* [Goal of the exercise] Output, without any change, the listing below from its opening line up to and including the line with "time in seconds".
*** Begin section ***
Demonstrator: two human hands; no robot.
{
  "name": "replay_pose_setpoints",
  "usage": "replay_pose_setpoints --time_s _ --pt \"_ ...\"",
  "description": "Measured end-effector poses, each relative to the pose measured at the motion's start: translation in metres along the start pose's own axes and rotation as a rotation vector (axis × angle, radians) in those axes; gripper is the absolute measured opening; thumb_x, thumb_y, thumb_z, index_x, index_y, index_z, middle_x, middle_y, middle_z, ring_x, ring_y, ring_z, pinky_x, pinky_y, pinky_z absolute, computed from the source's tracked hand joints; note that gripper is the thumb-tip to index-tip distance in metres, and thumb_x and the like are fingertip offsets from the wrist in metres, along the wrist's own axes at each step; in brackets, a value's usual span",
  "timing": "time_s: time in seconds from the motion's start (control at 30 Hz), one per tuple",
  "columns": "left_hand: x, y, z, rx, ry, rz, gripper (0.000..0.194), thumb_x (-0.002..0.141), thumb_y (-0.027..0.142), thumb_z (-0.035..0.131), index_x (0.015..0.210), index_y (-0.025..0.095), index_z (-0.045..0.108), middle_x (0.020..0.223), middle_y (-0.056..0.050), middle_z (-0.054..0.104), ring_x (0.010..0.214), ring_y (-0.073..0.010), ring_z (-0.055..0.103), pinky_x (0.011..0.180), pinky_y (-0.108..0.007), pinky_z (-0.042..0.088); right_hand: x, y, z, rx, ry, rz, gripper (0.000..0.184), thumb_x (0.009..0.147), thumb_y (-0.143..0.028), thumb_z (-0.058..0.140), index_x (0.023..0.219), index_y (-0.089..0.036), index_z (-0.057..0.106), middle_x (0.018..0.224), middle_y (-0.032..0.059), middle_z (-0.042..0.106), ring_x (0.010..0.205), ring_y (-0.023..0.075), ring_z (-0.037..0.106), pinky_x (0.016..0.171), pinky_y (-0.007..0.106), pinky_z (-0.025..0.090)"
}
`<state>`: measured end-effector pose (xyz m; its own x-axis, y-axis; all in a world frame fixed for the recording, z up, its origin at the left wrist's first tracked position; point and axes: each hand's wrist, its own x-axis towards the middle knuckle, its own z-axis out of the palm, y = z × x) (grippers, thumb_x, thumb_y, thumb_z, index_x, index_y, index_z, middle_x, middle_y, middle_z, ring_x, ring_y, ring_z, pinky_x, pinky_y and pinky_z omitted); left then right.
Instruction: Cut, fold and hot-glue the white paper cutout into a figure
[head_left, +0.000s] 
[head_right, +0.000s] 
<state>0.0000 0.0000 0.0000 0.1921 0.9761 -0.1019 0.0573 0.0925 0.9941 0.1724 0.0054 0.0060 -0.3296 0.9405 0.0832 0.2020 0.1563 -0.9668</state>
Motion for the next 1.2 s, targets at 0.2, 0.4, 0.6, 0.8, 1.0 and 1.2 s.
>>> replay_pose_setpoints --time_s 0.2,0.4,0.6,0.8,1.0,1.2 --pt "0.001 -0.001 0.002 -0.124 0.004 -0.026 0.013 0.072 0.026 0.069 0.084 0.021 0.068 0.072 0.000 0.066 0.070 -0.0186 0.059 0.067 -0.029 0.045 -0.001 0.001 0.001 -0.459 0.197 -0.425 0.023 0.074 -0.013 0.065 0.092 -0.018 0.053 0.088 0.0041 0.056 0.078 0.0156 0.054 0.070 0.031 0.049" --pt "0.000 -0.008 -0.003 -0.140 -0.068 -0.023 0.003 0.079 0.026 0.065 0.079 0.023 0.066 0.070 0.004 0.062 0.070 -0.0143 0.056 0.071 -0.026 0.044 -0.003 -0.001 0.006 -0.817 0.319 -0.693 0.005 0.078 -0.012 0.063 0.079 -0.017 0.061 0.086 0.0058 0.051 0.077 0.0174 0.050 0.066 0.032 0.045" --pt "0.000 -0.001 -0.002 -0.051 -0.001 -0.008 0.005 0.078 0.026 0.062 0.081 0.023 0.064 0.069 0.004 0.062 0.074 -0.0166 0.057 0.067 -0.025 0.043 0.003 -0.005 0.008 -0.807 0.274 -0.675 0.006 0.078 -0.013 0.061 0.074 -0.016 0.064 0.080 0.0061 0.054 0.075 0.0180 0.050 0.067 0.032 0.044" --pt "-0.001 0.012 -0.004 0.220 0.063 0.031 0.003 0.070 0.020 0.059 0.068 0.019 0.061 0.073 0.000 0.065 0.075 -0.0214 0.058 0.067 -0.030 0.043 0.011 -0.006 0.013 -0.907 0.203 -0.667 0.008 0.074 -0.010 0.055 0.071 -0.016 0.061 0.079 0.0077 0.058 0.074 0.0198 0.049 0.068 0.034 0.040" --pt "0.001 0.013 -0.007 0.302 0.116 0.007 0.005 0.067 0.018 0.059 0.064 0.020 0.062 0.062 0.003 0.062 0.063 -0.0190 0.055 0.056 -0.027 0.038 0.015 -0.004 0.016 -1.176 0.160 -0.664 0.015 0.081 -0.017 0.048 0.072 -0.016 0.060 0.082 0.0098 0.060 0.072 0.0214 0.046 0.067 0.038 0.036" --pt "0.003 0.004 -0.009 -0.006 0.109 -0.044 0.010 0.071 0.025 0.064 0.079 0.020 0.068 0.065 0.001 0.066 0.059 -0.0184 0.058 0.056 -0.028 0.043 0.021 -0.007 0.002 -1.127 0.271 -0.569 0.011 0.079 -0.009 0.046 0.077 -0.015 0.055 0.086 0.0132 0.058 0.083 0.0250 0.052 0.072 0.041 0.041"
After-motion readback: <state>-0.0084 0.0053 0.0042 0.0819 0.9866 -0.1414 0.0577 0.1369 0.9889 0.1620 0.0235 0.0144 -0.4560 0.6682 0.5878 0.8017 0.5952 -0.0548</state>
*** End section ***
* [Answer space]
Demonstrator: two human hands; no robot.
{
  "name": "replay_pose_setpoints",
  "usage": "replay_pose_setpoints --time_s _ --pt \"_ ...\"",
  "description": "Measured end-effector poses, each relative to the pose measured at the motion's start: translation in metres along the start pose's own axes and rotation as a rotation vector (axis × angle, radians) in those axes; gripper is the absolute measured opening; thumb_x, thumb_y, thumb_z, index_x, index_y, index_z, middle_x, middle_y, middle_z, ring_x, ring_y, ring_z, pinky_x, pinky_y, pinky_z absolute, computed from the source's tracked hand joints; note that gripper is the thumb-tip to index-tip distance in metres, and thumb_x and the like are fingertip offsets from the wrist in metres, along the wrist's own axes at each step; in brackets, a value's usual span",
  "timing": "time_s: time in seconds from the motion's start (control at 30 Hz), one per tuple",

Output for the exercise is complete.